> INSTRUCTIONS TO FOLLOW: In the data, find the word "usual" and copy out every line that has it.

> RECORDS FOR THE EXERCISE:
^^^^^^^^

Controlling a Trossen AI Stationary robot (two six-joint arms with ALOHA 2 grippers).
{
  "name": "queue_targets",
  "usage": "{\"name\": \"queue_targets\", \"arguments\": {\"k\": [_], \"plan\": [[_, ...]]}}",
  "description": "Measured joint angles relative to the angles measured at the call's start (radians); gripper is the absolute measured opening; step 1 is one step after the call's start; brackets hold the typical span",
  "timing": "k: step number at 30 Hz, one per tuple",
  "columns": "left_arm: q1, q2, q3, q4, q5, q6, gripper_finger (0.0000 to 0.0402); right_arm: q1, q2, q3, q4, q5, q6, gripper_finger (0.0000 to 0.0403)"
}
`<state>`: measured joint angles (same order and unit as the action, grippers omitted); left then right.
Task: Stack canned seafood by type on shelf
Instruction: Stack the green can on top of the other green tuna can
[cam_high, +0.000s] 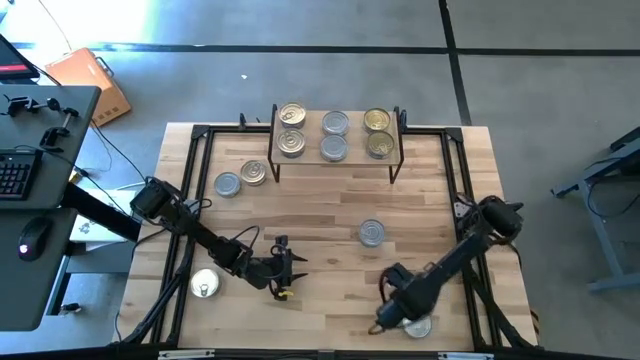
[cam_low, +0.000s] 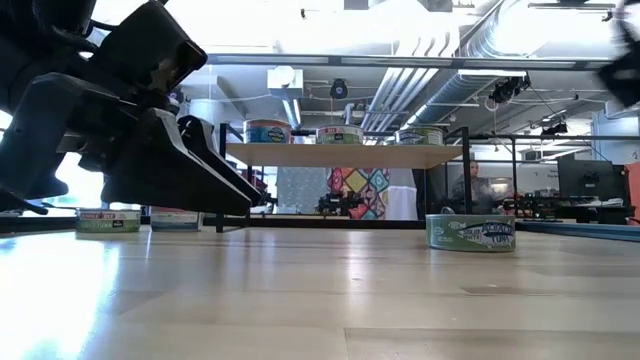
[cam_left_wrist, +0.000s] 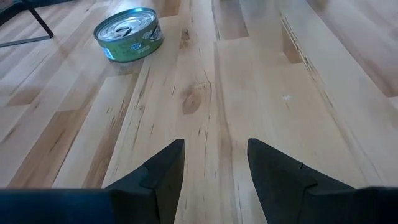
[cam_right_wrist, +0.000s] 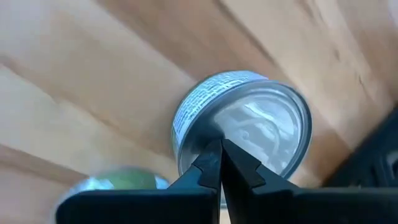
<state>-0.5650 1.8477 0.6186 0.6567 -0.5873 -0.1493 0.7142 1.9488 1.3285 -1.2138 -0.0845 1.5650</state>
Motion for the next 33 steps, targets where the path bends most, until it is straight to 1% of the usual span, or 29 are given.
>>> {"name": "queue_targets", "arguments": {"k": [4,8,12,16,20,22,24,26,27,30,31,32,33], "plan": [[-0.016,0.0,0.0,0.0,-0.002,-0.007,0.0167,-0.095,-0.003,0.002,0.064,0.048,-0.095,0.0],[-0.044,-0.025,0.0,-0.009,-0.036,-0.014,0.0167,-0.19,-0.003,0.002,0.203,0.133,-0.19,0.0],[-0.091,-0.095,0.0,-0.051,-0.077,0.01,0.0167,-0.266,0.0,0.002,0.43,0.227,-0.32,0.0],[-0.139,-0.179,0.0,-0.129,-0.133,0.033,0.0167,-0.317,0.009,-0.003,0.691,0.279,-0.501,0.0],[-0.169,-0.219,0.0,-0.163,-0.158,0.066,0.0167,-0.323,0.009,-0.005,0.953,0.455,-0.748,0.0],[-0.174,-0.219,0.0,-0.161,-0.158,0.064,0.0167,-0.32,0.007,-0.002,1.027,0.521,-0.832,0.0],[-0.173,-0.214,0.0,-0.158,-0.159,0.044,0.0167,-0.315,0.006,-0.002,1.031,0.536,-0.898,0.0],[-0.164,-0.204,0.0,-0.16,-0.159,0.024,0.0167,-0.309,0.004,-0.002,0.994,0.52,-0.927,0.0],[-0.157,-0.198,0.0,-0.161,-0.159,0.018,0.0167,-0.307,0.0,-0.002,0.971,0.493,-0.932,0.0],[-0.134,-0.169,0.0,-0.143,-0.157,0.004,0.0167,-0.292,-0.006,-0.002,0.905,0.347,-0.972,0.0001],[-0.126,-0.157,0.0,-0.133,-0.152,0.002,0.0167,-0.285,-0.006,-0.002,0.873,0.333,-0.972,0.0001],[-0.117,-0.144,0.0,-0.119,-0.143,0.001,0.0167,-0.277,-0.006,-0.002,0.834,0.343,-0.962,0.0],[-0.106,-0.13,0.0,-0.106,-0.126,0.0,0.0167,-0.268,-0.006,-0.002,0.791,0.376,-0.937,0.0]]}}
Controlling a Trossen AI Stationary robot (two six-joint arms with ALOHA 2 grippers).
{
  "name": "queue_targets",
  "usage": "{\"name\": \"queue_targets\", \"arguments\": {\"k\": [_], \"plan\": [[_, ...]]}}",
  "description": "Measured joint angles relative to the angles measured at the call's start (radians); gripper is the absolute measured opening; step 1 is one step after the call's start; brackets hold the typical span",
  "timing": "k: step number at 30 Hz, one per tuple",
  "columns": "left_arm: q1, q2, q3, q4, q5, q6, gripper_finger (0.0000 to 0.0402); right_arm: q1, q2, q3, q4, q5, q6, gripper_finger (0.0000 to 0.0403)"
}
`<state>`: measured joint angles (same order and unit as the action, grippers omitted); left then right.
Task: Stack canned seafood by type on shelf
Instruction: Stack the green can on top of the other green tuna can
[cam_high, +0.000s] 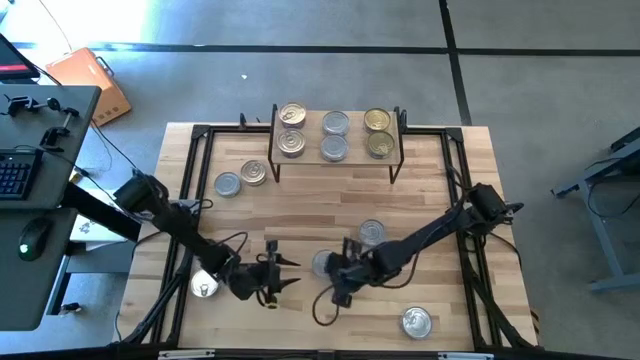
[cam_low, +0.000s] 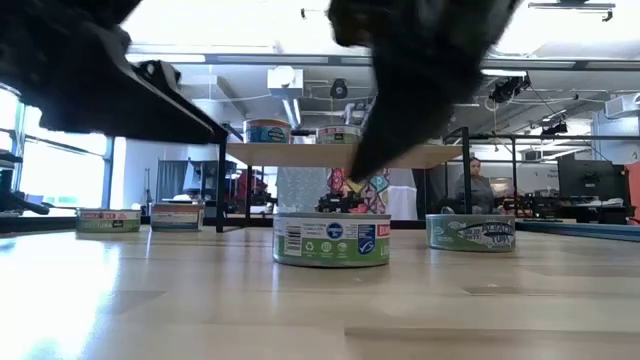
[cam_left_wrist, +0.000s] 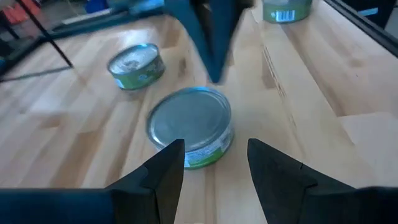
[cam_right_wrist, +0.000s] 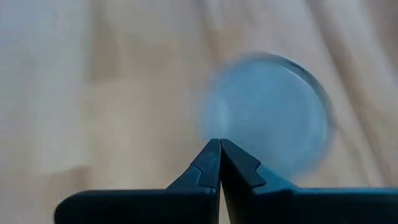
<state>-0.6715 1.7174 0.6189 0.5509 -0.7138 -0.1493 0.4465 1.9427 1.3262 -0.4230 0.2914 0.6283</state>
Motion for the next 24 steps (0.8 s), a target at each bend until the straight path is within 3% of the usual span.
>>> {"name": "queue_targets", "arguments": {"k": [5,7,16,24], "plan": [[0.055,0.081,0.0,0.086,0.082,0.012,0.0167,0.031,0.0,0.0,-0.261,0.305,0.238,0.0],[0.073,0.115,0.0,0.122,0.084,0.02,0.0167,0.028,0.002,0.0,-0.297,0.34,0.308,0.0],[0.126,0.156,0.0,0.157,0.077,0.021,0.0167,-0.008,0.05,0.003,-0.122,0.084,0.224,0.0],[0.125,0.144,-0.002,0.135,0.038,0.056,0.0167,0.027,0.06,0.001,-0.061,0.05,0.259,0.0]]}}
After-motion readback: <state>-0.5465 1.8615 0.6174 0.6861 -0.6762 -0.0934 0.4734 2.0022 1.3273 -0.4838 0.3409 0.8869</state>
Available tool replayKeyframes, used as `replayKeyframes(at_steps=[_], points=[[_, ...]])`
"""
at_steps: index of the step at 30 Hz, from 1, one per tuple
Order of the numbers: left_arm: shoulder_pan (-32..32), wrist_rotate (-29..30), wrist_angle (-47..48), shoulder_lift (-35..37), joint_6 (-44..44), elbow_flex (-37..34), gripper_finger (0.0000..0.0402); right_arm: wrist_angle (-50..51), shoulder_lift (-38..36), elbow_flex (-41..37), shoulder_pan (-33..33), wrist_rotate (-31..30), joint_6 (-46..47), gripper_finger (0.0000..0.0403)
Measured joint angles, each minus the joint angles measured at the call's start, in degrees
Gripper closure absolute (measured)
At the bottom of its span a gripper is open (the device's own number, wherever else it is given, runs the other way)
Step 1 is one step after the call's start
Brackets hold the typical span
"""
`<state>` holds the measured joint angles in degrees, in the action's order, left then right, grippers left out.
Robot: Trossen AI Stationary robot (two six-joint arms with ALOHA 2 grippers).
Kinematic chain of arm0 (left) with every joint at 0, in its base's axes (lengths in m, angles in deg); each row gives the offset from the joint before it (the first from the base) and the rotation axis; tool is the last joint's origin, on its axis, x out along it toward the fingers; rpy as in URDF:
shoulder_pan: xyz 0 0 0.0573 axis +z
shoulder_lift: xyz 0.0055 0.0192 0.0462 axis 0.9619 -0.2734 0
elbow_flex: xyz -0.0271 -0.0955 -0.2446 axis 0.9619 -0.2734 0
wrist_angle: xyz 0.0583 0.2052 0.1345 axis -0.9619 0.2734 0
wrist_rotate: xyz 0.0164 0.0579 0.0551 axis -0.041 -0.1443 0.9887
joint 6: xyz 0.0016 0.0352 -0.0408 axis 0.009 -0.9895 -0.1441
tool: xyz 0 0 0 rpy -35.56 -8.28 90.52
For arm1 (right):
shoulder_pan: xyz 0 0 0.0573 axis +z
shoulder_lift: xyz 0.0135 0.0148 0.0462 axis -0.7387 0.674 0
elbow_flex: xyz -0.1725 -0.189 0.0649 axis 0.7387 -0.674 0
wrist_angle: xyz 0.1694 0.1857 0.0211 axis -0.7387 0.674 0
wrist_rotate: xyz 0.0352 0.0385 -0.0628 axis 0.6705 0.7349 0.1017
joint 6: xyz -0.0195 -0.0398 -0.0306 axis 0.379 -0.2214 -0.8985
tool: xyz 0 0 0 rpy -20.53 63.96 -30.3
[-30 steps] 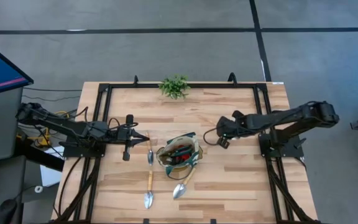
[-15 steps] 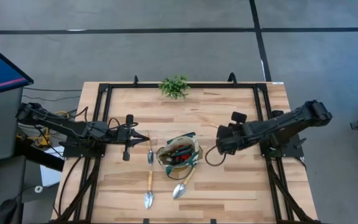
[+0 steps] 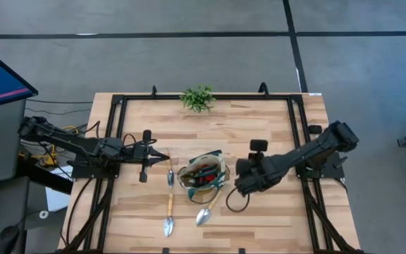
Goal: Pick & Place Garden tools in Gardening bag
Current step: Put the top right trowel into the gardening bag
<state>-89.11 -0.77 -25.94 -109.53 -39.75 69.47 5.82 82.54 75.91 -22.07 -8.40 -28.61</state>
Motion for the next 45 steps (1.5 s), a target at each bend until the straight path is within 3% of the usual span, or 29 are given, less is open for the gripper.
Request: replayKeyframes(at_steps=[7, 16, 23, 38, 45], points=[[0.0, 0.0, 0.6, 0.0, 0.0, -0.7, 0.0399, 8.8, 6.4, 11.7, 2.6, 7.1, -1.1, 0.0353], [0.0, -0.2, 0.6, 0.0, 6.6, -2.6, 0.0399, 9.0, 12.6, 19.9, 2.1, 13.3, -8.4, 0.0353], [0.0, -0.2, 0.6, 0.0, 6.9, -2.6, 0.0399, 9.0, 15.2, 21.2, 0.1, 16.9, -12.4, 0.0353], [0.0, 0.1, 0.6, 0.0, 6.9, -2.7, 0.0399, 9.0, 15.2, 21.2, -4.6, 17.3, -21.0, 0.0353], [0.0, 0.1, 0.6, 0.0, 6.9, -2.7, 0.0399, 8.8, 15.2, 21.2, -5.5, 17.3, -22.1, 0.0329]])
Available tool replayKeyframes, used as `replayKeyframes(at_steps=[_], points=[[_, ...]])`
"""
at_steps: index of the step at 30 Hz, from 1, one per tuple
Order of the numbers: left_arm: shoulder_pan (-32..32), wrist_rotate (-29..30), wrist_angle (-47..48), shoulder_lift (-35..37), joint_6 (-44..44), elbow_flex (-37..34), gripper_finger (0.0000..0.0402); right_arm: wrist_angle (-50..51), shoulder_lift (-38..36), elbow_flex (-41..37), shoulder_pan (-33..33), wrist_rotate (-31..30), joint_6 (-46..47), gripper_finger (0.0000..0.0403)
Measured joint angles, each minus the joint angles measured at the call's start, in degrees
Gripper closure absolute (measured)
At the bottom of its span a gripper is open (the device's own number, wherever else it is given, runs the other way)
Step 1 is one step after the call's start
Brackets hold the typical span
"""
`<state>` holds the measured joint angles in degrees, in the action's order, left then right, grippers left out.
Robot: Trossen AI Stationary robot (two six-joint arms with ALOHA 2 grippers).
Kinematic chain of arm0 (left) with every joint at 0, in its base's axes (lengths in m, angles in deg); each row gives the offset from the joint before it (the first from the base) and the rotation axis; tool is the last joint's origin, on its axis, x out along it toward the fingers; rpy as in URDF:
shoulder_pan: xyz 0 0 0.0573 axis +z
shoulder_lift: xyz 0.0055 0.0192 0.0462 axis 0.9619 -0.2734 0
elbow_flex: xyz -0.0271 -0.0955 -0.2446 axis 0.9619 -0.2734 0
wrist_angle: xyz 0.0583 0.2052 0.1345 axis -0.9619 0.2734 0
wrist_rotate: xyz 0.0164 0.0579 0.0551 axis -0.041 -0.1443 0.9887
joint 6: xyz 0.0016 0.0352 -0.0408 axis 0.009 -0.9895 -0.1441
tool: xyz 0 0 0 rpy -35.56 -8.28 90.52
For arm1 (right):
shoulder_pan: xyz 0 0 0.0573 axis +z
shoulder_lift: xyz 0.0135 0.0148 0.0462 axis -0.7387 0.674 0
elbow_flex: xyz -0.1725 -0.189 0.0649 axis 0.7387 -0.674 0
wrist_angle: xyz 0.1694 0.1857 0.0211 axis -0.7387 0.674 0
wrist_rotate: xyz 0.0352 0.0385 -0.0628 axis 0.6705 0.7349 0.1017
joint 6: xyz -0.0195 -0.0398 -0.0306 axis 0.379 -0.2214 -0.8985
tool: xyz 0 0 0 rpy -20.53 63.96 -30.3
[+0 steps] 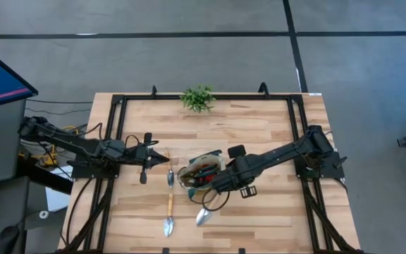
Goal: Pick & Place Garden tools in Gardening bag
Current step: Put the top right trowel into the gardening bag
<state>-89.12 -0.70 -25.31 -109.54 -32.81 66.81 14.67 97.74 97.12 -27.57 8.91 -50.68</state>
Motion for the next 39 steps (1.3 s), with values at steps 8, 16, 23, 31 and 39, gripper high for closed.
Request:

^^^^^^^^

> TASK OUTPUT:
Motion for the next 33 steps, targets where the path bends most, until it is straight to 1% of the usual span, or 29 are given.
Motion for the next 24 steps (0.8 s), a target at each bend until the straight path is within 3% of the usual span.
Motion for the next 45 steps (1.5 s), a target at each bend until the straight path is within 3% of the usual span, or 29 are given, less is open for the gripper.

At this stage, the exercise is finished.